The study was focused on California, but new research from the U.S. Department of Energy’s Lawrence Berkeley National Laboratory could give us a peek into how home valuations across North American are affected by the installation of rooftop solar PV systems. The research was based on an analysis of 72,000 homes sold between 2000 and 2009, of which 2,000 had rooftop PV systems at the time of sale. It found that, on average, the premium fetched through the sale of the home more or less matched the initial capital investment in the solar PV system. In other words, not only does a homeowner benefit directly from the clean energy produced while living in the home, but they get a return on their initial investment through the sale of their home. Looked at this way, it dramatically changes the economics of purchasing a rooftop PV system.

The Berkeley Lab research is the first to empirically explore the existence and magnitude of residential PV sales price impacts across a large number of homes and over a wide geographic area. “This is the most comprehensive and data-rich analysis to date of the potential influence of PV systems on home sales prices,” says co-author and San Diego State University Economics Department Chair Mark Thayer. The research controlled for a large number of factors that might influence results, such as housing market fluctuations, neighborhood effects, the age of the home, and the size of the home and the parcel on which it was located.
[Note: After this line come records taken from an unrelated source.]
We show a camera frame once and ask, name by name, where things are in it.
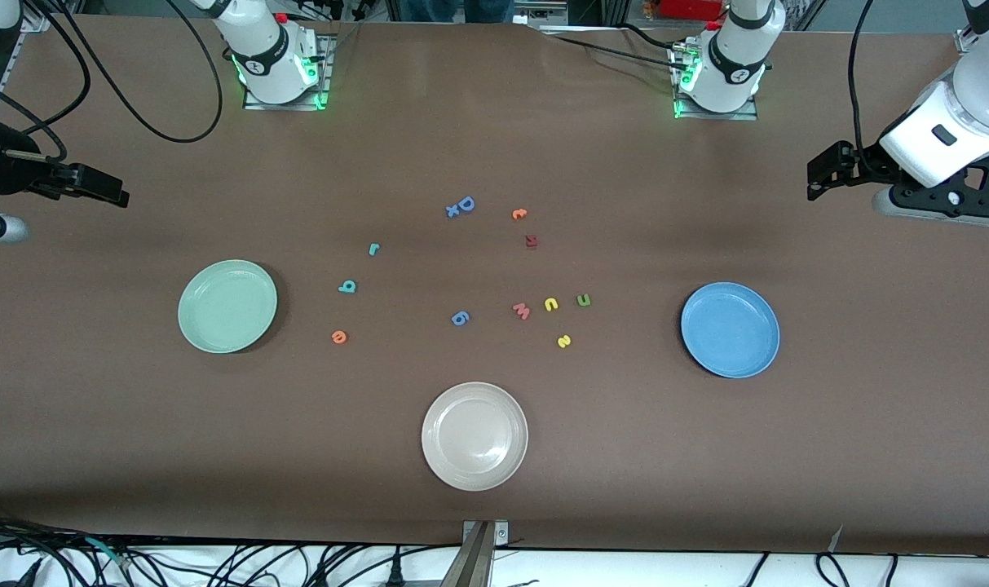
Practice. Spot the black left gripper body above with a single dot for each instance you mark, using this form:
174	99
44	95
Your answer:
863	161

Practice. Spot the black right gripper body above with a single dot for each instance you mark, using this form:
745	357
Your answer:
11	173

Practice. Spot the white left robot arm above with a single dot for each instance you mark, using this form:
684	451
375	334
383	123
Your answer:
735	57

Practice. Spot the blue plate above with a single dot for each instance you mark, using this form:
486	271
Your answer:
730	330

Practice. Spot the mint green plate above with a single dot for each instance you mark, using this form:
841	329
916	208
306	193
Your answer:
227	306

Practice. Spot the red box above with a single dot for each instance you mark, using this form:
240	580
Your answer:
690	8

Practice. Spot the pink foam letter w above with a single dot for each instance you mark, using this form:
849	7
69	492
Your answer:
522	312

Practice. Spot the brown table cover mat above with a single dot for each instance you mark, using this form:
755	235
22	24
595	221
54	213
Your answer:
494	147

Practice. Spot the grey metal fixture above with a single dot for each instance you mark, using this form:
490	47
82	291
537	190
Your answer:
531	15

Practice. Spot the blue foam letter D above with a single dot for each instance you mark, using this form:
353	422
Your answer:
472	204

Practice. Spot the blue foam number 6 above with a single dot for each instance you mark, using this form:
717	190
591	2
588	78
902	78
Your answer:
465	320

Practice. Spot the person in blue jeans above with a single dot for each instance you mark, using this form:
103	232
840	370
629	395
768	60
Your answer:
461	10

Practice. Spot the beige plate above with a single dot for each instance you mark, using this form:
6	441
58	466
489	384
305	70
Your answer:
474	436

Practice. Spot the black power plug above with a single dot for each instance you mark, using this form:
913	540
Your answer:
395	575

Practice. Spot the aluminium table corner rail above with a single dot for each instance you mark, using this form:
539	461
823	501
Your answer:
965	39
36	20

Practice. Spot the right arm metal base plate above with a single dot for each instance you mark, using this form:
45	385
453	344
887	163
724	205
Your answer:
253	104

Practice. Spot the aluminium frame post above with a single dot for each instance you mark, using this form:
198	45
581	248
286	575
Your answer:
612	10

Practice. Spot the aluminium profile bracket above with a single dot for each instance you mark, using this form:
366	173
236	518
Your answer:
474	562

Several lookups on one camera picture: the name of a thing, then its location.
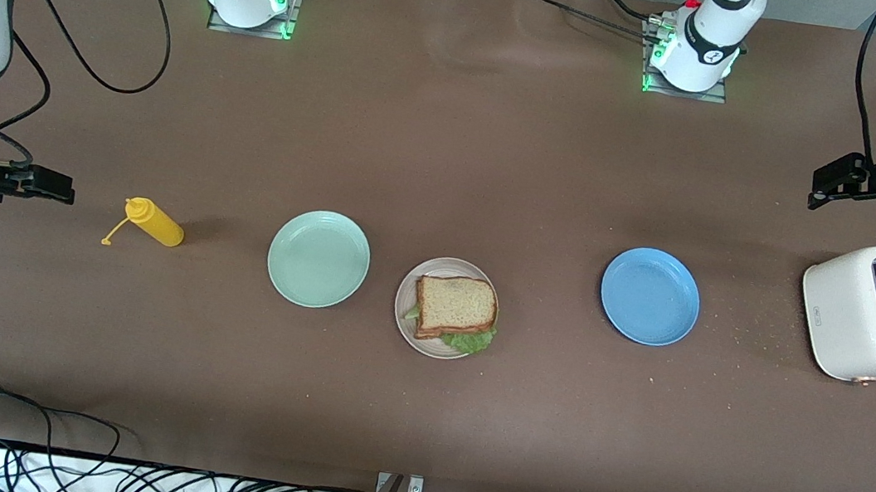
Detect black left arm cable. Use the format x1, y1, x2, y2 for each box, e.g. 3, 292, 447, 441
844, 0, 876, 165

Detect white toaster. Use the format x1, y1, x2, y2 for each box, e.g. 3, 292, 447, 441
791, 236, 876, 388

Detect yellow squeeze bottle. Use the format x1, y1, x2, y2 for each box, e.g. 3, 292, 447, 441
100, 193, 189, 256

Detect blue plate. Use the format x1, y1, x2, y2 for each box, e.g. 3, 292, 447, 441
594, 242, 707, 352

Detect green lettuce leaf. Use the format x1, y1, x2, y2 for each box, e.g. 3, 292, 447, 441
400, 299, 499, 360

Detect mint green plate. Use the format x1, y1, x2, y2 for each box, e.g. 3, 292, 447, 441
261, 204, 377, 314

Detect black braided cable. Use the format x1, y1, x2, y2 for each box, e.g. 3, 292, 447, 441
525, 0, 662, 46

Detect brown table cover sheet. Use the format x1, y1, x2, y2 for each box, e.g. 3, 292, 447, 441
0, 0, 876, 492

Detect beige plate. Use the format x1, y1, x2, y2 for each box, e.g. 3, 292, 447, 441
389, 251, 505, 366

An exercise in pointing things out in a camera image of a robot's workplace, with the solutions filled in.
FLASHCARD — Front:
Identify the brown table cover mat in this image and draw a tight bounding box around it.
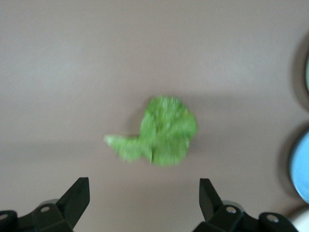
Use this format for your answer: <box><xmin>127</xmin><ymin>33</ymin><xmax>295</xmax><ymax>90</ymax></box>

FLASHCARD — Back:
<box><xmin>0</xmin><ymin>0</ymin><xmax>309</xmax><ymax>232</ymax></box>

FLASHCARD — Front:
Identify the green lettuce leaf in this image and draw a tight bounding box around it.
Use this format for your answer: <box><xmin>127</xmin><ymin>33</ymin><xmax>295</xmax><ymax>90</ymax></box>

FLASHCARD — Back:
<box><xmin>103</xmin><ymin>96</ymin><xmax>199</xmax><ymax>167</ymax></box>

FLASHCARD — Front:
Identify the beige round plate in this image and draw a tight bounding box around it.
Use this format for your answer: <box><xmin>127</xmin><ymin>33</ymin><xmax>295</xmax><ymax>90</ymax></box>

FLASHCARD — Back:
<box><xmin>293</xmin><ymin>209</ymin><xmax>309</xmax><ymax>232</ymax></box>

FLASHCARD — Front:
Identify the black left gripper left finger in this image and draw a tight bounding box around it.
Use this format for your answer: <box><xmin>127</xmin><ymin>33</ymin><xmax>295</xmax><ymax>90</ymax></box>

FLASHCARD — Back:
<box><xmin>0</xmin><ymin>177</ymin><xmax>90</xmax><ymax>232</ymax></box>

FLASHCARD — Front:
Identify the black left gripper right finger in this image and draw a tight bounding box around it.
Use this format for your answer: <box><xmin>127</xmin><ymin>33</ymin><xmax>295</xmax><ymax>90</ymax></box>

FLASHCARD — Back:
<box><xmin>193</xmin><ymin>178</ymin><xmax>299</xmax><ymax>232</ymax></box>

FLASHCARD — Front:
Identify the blue round plate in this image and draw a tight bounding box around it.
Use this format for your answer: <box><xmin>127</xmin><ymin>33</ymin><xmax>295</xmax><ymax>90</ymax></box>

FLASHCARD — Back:
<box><xmin>291</xmin><ymin>131</ymin><xmax>309</xmax><ymax>203</ymax></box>

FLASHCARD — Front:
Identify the pale green round plate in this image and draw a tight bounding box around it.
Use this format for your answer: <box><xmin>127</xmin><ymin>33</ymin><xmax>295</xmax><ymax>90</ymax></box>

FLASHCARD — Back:
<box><xmin>304</xmin><ymin>52</ymin><xmax>309</xmax><ymax>95</ymax></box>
The resulting premiums associated with PV systems were consistent across a large number of model specifications and robustness tests.

There’s no saying this research is representative of other markets, such as Ontario, where general attitudes and perceptions of solar technology are likely quite different from those in California. However, it’s encouraging to know that if a homeowner does invest in such a system as part of participation in the province’s feed-in-tariff program, there’s a good chance that if you decide a few years later to sell your home there’s some like-minded individual out there willing to pay a premium in recognition of the investment you have made. An Ontario-focused study, similar to the one done by the Berkelely Lab, should probably be done in the 2013-2014 timeframe. Perhaps this is something a university, such as Queen’s or U of Waterloo, should start planning.

One thought on “Do solar PV panels add value to your home? The U.S. Department of Energy thinks so”

  1. Tyler,

    In Ontario the value of a solar array on ones roof is a no-brainer. The 20 year microFIT contract is fully transferable to the new home owner and this means a solar home will pay the new home owner a monthly microFIT revenue cheque. But make no mistake; the value is in the contract, not the home. By the time the contract expires the solar panels have depreciated to virtually nothing.

    If… IF there is still a feed-in tariff program in 20 years you may be able to re-up for another contract. The more like scenario is you net meter. Under the latter only the larger systems will have any significant impact on electrical costs moving forward. IMHO, MPAC was right to treat solar panels like investment capital and not add them to the tax rolls.